Besten Dank für Ihre Antwort
Eva Sacchi
Frage beantwortet am
Kurt Pärli
Expert*in Arbeitsrecht
Sehr geehrte Frau Sacchi
Gerne beantworte ich Ihre Fragen wie folgt:
Es gilt zu unterscheiden, ob die Gratifikation als vertraglich vereinbart oder als freiwillige Leistung gilt.
Sofern die Gratifikation während der vergangenen 16 Jahren jeweils ohne Vorbehalt seitens der Geschäftsführung ausgerichtet wurde, gilt der Anspruch auf die Gratifikation als vertraglich vereinbart und ob auch der pro rata temporis -Anspruch ausdrücklich vereinbart wurde oder zumindest gängige Praxis im Betrieb ist. Wenn dem so ist, hat dies zur Folge, dass der Anspruch bei einem Austritt aus der Firma vor Ablauf der Berechnungsperiode anteilsmässig besteht. Konkret kommt es darauf an, wann Ihre Klientin das letzte Mal eine Gratifikation erhalten hat und für welchen Zeitraum die Gratifikation gedacht war. Möglich ist auch, dass die Gratifikation im März 2017 für das Geschäftsjahr Januar bis Dezember 2016 ausgerichtet wurde, März ist diesfalls einfach der Zahlungstermin. Wenn nun im 2018 der Zahlungstermin erst im April ist, ändert das am Anspruch auf Gratifikation ihrer Klientin für das Jahr 2017 nichts. Bei dieser Betrachtungsweise hätte ihre Klientin zudem im April 2019 noch Anspruch auf eine anteilmässige Gratifikation für die Monate Januar bis März 2018. Jetzt steht ja noch nicht fest, ob der Betrieb im 2019 überhaupt eine Gratifikation ausrichten wird.

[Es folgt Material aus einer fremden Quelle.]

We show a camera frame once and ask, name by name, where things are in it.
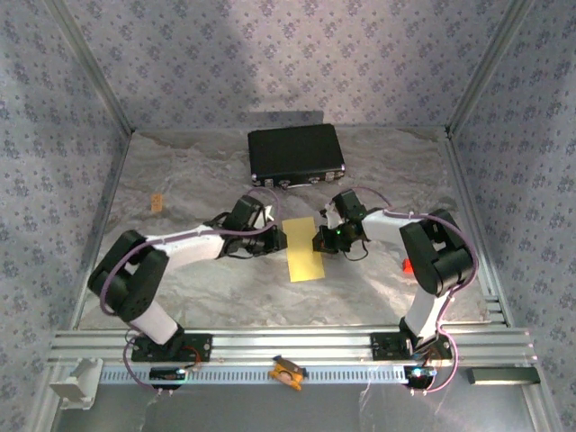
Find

Wenn jedoch die Arbeitgeberin die Gratifikation während der letzten 16 Jahre immer unter Vorbehalt ausgerichtet hat und jedes Mal erwähnt hat, dass auf die Gratifikation kein Rechtsanspruch besteht, so liegt keine vertragliche Abrede sondern eine freiwillige Leistung der Arbeitgeberin vor. Es steht diesfalls im Ermessen der Arbeitgeberin, ob sie überhaupt eine Gratifikation ausrichten will und ob ein Anspruch auch dann besteht, wenn das Arbeitsverhältnis vor dem Gratifikationstermin gekündigt wird. Die einzige Schranke der Ermessensausübung der Arbeitgeberin besteht im arbeitsrechtlichen Gleichbehandlungsgrundsatz. Ohne sachlichen Grund, darf die Arbeitgeberin einzelne Arbeitnehmer/innen Gratifikationszahlungen nicht schlechter behandeln als die Mehrheit.
Sie sehen, die Gratifikationsthematik ist ziemlich komplex und wie so oft bei juristischen Fragen kommt es auf den konkreten Sachverhalt an. Näher in Erfahrung zu bringen ist im vorliegenden Fall die Praxis der Grati-Zahlungen der letzten Jahre und auch, welche schriftlichen Informationen die Arbeitgeberin jeweils bei der Zahlung abgegeben hat.
Genügen Ihnen diese Auskünfte?
Mit Dank für die Kenntnisnahme und freundlichen Grüssen
Kurt Pärli
Herzlicher Dank, Herr Pärli für Ihre sehr hilfreiche Antwort.